[Data extracted from a collection]
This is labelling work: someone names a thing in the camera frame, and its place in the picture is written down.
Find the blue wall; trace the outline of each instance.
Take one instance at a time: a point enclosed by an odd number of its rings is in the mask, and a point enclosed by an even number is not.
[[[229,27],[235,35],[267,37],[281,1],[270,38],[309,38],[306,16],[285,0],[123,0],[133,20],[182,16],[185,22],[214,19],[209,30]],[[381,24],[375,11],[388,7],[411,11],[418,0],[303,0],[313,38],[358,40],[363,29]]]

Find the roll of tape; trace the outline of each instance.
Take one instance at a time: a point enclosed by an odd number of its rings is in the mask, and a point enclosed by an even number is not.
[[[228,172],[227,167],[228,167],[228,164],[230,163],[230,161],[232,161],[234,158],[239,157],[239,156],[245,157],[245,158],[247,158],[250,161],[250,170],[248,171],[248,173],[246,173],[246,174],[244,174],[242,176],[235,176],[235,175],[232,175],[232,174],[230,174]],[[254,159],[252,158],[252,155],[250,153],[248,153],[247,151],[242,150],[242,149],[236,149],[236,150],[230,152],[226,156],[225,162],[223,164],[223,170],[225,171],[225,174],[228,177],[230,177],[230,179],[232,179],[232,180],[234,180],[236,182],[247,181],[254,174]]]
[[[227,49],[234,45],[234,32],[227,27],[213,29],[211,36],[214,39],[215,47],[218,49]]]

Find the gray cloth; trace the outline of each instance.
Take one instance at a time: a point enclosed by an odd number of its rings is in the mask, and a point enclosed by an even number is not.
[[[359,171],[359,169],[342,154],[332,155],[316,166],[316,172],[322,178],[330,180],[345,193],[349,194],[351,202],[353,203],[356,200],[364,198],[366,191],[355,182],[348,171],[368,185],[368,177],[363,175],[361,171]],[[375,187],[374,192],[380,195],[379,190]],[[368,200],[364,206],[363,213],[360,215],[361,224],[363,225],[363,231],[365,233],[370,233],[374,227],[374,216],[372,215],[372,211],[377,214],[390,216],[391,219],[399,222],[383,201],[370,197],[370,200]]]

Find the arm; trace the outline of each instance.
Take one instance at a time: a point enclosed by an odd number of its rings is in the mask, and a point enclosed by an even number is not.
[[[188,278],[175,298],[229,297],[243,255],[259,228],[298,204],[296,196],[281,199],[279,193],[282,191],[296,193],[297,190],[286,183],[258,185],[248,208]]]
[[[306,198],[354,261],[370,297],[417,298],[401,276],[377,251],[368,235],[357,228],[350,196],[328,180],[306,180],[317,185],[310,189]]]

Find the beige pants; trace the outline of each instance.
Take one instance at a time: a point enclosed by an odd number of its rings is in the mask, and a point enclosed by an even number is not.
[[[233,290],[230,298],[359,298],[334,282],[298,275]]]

▶ **Problem requirements**
The data above needs to be repeated exactly, line for line.

▶ **Task response**
This is labelling work: someone names a thing in the camera frame, and its place in the picture is written down.
Find the blue wall; trace the outline of each instance.
Take one instance at a time: a point enclosed by an odd number of its rings is in the mask, and a point enclosed by an even number is not.
[[[229,27],[235,35],[267,37],[281,1],[270,38],[309,38],[306,16],[285,0],[123,0],[133,20],[182,16],[185,22],[214,19],[209,30]],[[381,24],[375,11],[388,7],[411,11],[418,0],[303,0],[313,38],[358,40],[363,29]]]

Find the roll of tape; trace the outline of each instance.
Take one instance at a time: a point enclosed by an odd number of its rings is in the mask, and a point enclosed by an even number is not.
[[[228,172],[227,167],[228,167],[228,164],[230,163],[230,161],[232,161],[234,158],[239,157],[239,156],[245,157],[245,158],[247,158],[250,161],[250,170],[248,171],[248,173],[246,173],[246,174],[244,174],[242,176],[235,176],[235,175],[232,175],[232,174],[230,174]],[[254,159],[252,158],[252,155],[250,153],[248,153],[247,151],[242,150],[242,149],[236,149],[236,150],[230,152],[226,156],[225,162],[223,164],[223,170],[225,171],[225,174],[228,177],[230,177],[230,179],[232,179],[232,180],[234,180],[236,182],[247,181],[254,174]]]
[[[227,49],[234,45],[234,32],[227,27],[213,29],[211,36],[214,39],[215,47],[218,49]]]

Find the gray cloth; trace the outline of each instance.
Take one instance at a time: a point enclosed by an odd number of its rings is in the mask, and a point enclosed by an even number is not.
[[[359,171],[359,169],[342,154],[332,155],[316,166],[316,172],[322,178],[330,180],[345,193],[349,194],[351,202],[353,203],[356,200],[364,198],[366,191],[355,182],[348,171],[368,185],[368,177],[363,175],[361,171]],[[375,187],[374,192],[380,195],[379,190]],[[368,200],[364,206],[363,213],[360,215],[361,224],[363,225],[363,231],[365,233],[370,233],[374,227],[374,216],[372,215],[372,211],[377,214],[390,216],[391,219],[399,222],[383,201],[370,197],[370,200]]]

Find the arm; trace the outline of each instance.
Take one instance at a time: a point enclosed by an odd number of its rings is in the mask, and a point enclosed by an even number is not.
[[[188,278],[175,298],[229,297],[243,255],[259,228],[298,204],[296,196],[281,199],[279,193],[282,191],[296,193],[297,190],[286,183],[258,185],[248,208]]]
[[[306,198],[354,261],[370,297],[417,298],[401,276],[377,251],[368,235],[357,228],[350,196],[328,180],[306,180],[317,185],[310,189]]]

Find the beige pants; trace the outline of each instance.
Take one instance at a time: a point enclosed by an odd number of its rings is in the mask, and a point enclosed by an even number is not.
[[[233,290],[230,298],[359,298],[334,282],[298,275]]]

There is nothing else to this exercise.